Pakar gizi dan peneliti dari Fakultas Kedokteran Universitas Indonesia (FKUI) Dr dr Saptawati Bardosono MSc menuturkan, gaya hidup sangat berpengaruh terhadap kesehatan jantung. Asupan energi yang berlebih dalam tubuh bisa memicu obesitas.
Selain itu, asupan makanan yang tidak terkontrol memungkinkan masuknya lemak jahat atau low density lipoprotein (LDL) dalam jumlah tinggi sehingga memicu hiperkolesterolemia atau kadar kolesterol berlebih dalam tubuh. “Gaya hidup yang tidak sehat itu gaya hidup yang santai, kurang gerak, atau aktivitas fisik sehingga memicu ketidakseimbangan energi dalam tubuh. Sementara itu, kita makan terus, energi masuk terus. Energi yang tidak digunakan ini akan tersimpan dalam kulit. Lama-lama, seseorang bisa mengalami obesitas,” terang Saptawati (Tati).

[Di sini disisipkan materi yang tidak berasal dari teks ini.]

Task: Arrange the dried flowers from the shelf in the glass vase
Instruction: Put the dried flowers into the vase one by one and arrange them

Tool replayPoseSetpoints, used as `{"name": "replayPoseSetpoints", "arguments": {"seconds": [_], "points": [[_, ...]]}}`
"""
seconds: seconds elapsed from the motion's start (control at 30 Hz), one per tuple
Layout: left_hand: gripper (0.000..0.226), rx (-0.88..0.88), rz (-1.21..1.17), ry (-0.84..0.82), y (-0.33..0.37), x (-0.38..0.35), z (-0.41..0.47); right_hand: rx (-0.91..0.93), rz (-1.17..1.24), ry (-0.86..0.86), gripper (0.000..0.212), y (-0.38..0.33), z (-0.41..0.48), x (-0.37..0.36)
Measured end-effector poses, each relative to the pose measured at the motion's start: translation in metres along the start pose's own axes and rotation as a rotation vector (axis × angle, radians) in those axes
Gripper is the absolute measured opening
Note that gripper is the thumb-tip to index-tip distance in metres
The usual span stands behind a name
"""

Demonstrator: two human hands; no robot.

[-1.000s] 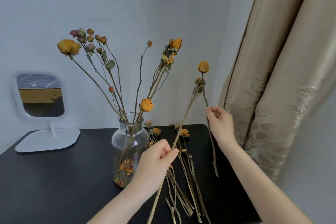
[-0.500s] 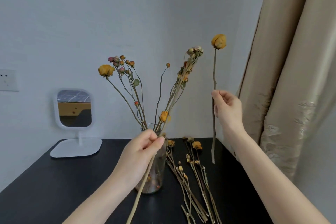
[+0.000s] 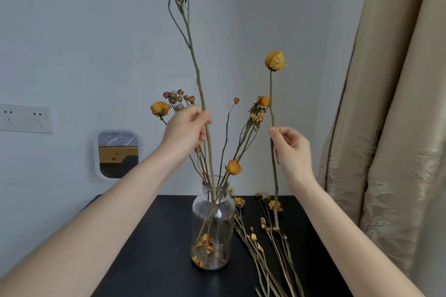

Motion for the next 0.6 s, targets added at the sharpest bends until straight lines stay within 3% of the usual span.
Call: {"name": "replayPoseSetpoints", "arguments": {"seconds": [0.2,0.6], "points": [[0.027,-0.057,0.055,0.136,0.003,-0.017,0.038,-0.008,0.002,-0.017,0.016,0.013,-0.002,-0.004],[0.026,0.062,0.427,0.041,-0.06,-0.05,0.027,0.007,-0.015,-0.056,0.015,0.031,-0.008,-0.008]]}}
Point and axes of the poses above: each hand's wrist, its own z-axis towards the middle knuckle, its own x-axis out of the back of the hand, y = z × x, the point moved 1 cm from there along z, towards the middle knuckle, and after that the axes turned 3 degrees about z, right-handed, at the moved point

Tati menambahkan, pembuluh darah ibarat pipa air. Jangan dibiarkan berkarat karena endapan. “Agar pembuluh darah sehat, kita membutuhkan zat gizi dari makanan. Yang sudah terbukti menyehatkan pembuluh darah adalah omega-3. Sumber omega-3 antara lain ikan-ikan laut dan sayuran hijau. Jika asupan serat tercukupi, tingkat kolesterol dan gula darah akan lebih stabil,” ujarnya.
Faktor pemicu
Sementara itu, ahli penyakit jantung dan pembuluh darah Prof Bambang Budi Siswanto MD PhD FIHA FasCC FAPSC FACC mengungkapkan, pemicu penyakit jantung koroner dibagi menjadi beberapa faktor, yakni kolesterol, kebiasaan merokok, diabetes, kurang berolahraga, serta faktor risiko keluarga. Kolesterol, kebiasaan merokok, serta diabetes dapat dicegah dengan pola hidup sehat, seperti mengonsumsi makanan bernutrisi, melakukan olahraga teratur, serta menjalani diet yang tepat. Namun, faktor risiko keluarga menjadi penyebab yang sulit dicegah.

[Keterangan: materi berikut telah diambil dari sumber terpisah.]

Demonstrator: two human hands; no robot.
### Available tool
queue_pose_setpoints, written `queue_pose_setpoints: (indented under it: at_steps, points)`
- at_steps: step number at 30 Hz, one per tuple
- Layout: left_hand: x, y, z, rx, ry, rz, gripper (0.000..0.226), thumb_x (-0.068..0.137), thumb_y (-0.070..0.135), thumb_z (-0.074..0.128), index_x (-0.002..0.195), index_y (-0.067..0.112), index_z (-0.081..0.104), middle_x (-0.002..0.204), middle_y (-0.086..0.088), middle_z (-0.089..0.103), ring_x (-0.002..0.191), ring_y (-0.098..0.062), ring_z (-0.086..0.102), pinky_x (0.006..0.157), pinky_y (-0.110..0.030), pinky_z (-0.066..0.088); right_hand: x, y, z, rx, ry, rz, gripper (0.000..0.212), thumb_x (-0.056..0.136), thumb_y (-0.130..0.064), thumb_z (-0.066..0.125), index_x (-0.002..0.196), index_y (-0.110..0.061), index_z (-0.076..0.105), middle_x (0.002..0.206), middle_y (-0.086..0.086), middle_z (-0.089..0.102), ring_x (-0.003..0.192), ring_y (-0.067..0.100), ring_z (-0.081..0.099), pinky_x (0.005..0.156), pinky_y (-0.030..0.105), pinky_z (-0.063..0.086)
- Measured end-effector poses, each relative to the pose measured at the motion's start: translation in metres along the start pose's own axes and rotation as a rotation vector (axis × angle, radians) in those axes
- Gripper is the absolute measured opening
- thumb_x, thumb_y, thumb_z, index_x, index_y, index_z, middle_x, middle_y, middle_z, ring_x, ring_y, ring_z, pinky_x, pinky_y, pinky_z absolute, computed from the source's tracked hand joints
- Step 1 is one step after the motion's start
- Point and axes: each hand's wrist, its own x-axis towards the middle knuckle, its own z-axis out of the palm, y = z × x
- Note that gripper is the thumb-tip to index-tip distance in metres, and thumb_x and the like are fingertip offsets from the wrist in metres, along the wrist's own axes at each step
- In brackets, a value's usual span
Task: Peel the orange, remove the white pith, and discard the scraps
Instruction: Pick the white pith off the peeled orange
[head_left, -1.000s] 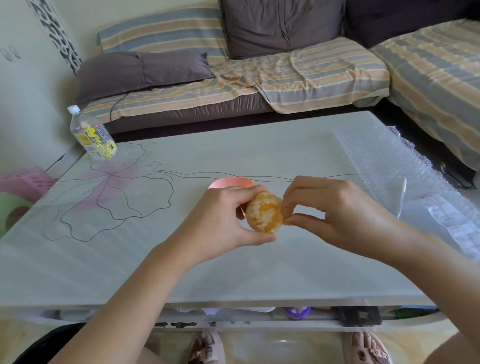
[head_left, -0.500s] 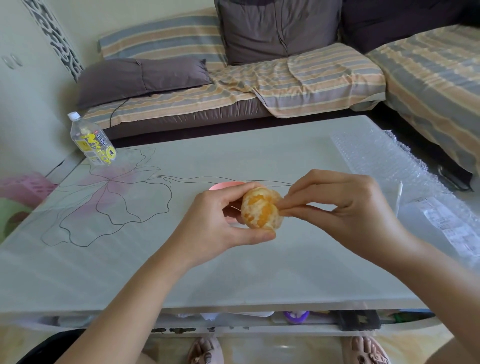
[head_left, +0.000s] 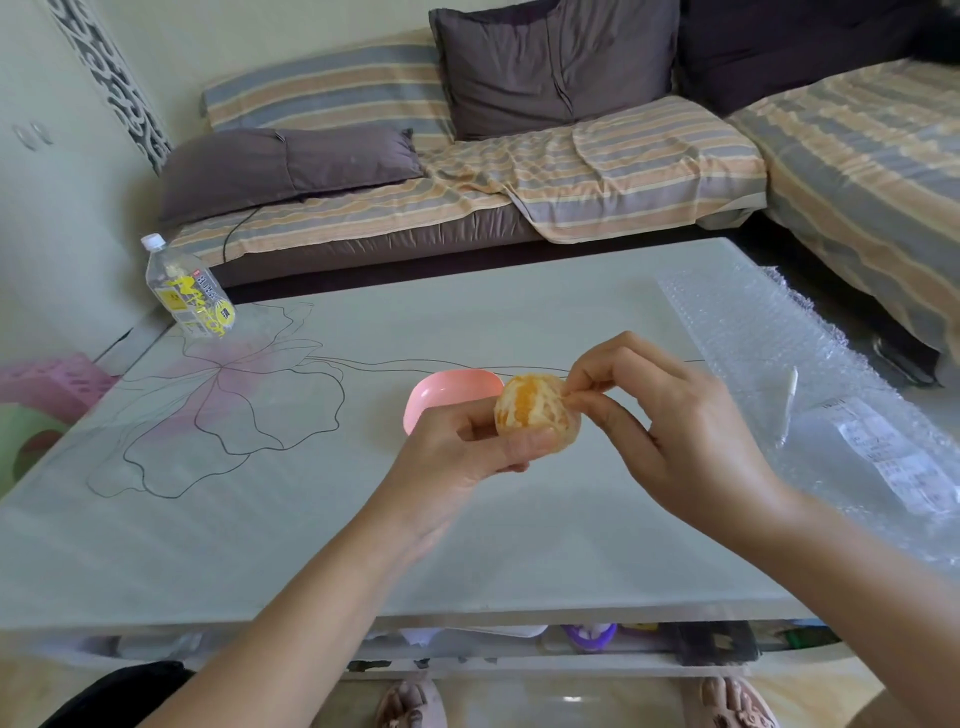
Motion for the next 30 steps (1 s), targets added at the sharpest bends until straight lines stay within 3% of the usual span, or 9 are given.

“Dari semua faktor, yang paling berisiko terkena serangan jantung adalah faktor keturunan. Nantinya pengobatan menuju ke arah genetik. Mungkin kromosomnya dimodifikasi. Jadi, sekali lagi bahwa faktor risiko keluarga yang paling besar,” ujar Bambang. Kolesterol juga berpengaruh besar terhadap kesehatan jantung. “Kalau kolesterol tidak diobati, dia mudah plaque rapture. Ini tidak selalu berada di koroner, bisa saja di otak. Kalau di otak akan terjadi stroke, sedangkan rapture di koroner akan terjadi serangan jantung. Jadi, tergantung lokasi,” tambah Bambang.

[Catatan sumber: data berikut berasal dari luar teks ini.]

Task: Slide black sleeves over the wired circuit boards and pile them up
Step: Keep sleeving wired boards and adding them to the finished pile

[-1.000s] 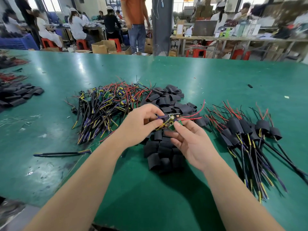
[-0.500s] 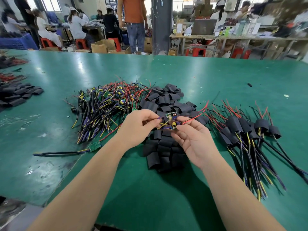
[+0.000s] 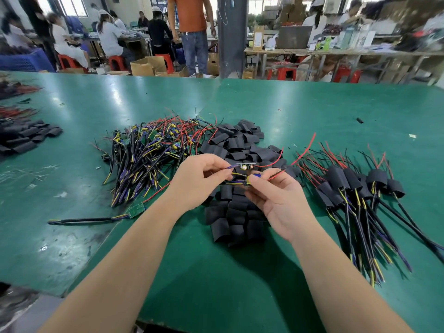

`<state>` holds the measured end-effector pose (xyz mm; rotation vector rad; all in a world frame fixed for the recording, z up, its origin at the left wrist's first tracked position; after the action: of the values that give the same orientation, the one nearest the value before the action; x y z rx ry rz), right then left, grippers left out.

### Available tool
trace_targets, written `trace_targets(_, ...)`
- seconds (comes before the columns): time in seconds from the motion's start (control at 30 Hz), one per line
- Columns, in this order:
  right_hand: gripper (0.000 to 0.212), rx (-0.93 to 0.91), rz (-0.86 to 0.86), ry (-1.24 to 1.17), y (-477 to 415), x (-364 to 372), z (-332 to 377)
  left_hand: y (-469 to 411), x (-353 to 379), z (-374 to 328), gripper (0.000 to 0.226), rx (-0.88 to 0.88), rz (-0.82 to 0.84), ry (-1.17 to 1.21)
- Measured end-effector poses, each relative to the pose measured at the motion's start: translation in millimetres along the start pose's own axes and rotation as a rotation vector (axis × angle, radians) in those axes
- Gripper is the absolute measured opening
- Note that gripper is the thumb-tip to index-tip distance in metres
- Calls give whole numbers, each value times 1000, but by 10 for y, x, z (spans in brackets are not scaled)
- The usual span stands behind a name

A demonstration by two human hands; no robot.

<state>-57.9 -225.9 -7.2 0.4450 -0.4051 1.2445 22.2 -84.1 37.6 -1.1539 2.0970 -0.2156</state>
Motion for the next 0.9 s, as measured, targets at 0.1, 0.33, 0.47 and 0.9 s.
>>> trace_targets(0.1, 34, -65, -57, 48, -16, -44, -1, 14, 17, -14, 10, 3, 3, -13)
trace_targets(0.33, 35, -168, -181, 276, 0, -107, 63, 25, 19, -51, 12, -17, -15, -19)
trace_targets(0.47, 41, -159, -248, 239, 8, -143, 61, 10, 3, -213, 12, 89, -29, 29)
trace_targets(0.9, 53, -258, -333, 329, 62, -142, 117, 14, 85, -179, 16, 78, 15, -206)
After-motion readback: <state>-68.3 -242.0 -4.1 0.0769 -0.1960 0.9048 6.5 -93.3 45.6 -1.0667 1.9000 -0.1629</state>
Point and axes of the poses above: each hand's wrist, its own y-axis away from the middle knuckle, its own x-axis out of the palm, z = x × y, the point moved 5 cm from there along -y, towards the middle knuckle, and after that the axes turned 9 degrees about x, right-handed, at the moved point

Orang yang hipertensi juga harus waspada terhadap penyakit jantung. Pasien tersebut harus rutin diobati dan dipantau tekanan darahnya. Hal ini untuk menghindari pecahnya plaque rapture. Bambang menegaskan bahwa orang yang hipertensi, aliran darahnya deras. Kalau intensitasnya tinggi, aliran darah akan mengikis gumpalan, lama-lama akan pecah dan pecahan tersebut akan menyumbat di berbagai tempat. Kalau di jantung, akan menyebabkan penyakit jantung.
Stres
Stres juga menjadi faktor yang memperbesar risiko penyakit jantung. Tati menjelaskan, stres membuat pembuluh darah menjadi tidak sehat. Seperti efek polusi, stres juga bisa memicu munculnya radikal bebas yang dapat mengoksidasi atau merusak sel-sel tubuh. Itulah mengapa stres sebaiknya dikelola dengan baik.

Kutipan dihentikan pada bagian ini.